● Work task: Set down each line from the start of the material exactly, please, up to and including the one that contains "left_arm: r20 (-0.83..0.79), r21".

● Data segment:
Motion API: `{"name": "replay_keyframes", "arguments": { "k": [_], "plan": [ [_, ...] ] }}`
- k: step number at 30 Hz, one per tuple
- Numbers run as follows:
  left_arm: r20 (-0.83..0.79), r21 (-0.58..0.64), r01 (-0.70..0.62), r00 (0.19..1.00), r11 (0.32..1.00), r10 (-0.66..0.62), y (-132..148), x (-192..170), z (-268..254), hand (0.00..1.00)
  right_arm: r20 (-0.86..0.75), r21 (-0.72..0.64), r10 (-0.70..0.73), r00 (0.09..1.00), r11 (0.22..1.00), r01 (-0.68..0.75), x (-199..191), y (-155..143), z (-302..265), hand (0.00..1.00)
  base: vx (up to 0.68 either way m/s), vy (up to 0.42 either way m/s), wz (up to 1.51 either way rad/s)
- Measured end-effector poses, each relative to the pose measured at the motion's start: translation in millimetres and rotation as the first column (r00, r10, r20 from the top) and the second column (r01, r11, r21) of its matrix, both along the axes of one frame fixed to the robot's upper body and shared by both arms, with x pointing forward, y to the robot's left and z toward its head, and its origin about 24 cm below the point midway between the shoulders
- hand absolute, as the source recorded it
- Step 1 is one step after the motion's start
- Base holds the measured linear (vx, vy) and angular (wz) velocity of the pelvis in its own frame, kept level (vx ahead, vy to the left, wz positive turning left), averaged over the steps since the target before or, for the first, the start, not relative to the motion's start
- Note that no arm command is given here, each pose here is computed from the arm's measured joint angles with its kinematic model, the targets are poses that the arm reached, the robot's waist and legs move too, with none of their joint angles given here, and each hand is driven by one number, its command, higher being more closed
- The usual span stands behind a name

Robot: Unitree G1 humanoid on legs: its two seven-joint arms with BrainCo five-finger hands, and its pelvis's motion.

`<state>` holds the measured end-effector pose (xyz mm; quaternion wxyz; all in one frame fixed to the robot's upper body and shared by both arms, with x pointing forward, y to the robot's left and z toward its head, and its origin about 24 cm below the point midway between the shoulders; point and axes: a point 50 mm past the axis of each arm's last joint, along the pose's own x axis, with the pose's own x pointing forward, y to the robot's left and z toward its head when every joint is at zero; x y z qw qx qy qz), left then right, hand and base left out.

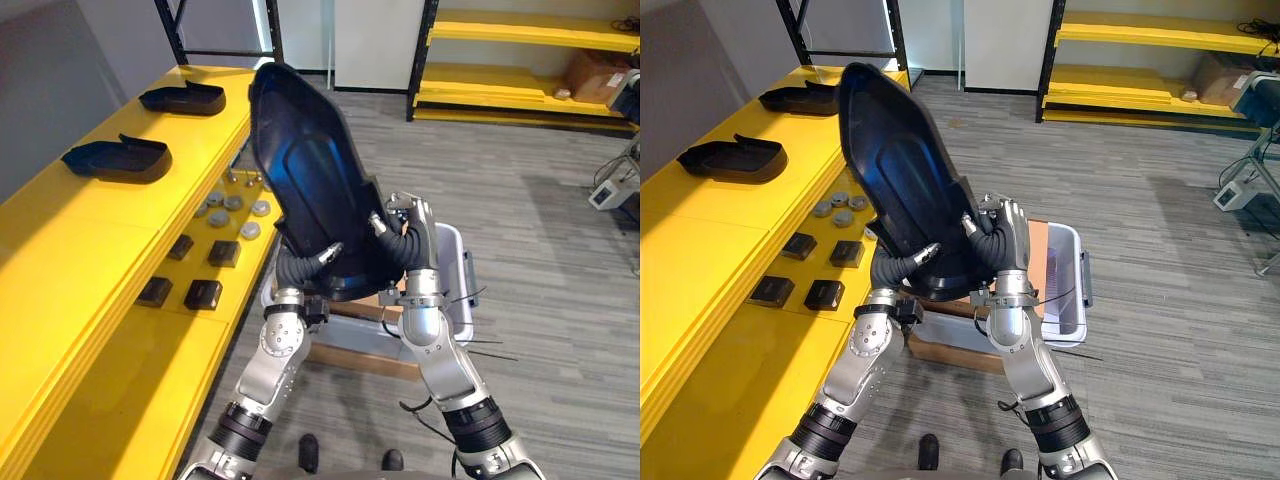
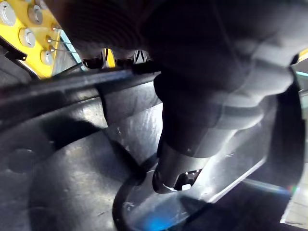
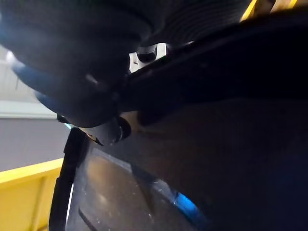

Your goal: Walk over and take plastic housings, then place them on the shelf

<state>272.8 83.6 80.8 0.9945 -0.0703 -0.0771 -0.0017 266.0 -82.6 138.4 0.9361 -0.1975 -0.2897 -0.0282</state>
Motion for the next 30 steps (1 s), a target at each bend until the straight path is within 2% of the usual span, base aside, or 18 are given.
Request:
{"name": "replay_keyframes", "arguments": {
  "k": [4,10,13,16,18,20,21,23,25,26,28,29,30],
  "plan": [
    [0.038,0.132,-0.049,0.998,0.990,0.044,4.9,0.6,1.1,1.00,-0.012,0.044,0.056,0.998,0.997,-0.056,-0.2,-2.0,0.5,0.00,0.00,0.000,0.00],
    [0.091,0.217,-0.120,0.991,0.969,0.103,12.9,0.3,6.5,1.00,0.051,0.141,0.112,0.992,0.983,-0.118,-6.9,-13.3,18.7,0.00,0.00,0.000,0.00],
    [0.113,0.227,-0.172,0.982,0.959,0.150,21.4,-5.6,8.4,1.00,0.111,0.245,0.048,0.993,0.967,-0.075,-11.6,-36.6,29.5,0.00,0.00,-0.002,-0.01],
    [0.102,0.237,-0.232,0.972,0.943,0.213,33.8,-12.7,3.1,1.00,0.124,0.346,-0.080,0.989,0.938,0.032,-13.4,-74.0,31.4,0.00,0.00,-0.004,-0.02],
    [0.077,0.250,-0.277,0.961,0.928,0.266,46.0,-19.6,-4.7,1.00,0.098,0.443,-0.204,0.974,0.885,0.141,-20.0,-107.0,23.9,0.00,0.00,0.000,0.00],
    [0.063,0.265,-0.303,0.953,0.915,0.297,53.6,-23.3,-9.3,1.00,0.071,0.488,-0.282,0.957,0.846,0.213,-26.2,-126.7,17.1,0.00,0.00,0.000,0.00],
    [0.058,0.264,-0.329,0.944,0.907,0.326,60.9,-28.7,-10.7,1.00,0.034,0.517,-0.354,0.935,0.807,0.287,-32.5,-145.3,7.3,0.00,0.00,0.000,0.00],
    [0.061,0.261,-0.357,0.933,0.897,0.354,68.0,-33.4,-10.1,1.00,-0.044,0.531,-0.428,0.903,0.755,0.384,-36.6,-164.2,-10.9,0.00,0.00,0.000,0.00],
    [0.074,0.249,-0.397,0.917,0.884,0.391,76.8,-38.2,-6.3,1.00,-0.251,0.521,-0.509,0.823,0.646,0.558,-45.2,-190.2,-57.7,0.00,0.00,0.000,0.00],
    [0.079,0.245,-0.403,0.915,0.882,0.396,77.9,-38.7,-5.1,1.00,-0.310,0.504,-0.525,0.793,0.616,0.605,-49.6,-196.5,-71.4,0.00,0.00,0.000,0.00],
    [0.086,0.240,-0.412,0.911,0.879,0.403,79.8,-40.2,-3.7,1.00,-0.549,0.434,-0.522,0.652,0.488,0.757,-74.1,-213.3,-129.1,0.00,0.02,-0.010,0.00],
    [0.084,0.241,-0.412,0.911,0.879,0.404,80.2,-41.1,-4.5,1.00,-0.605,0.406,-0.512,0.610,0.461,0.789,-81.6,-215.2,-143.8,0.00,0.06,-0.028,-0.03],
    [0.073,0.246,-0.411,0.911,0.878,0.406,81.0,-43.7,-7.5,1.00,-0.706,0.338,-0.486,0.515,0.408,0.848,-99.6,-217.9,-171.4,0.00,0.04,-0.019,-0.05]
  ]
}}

● Answer space:
Motion API: `{"name": "replay_keyframes", "arguments": { "k": [_], "plan": [ [_, ...] ] }}`
- k: step number at 30 Hz, one per tuple
- Numbers run as follows:
  left_arm: r20 (-0.83..0.79), r21 (-0.58..0.64), r01 (-0.70..0.62), r00 (0.19..1.00), r11 (0.32..1.00), r10 (-0.66..0.62), y (-132..148), x (-192..170), z (-268..254), hand (0.00..1.00)

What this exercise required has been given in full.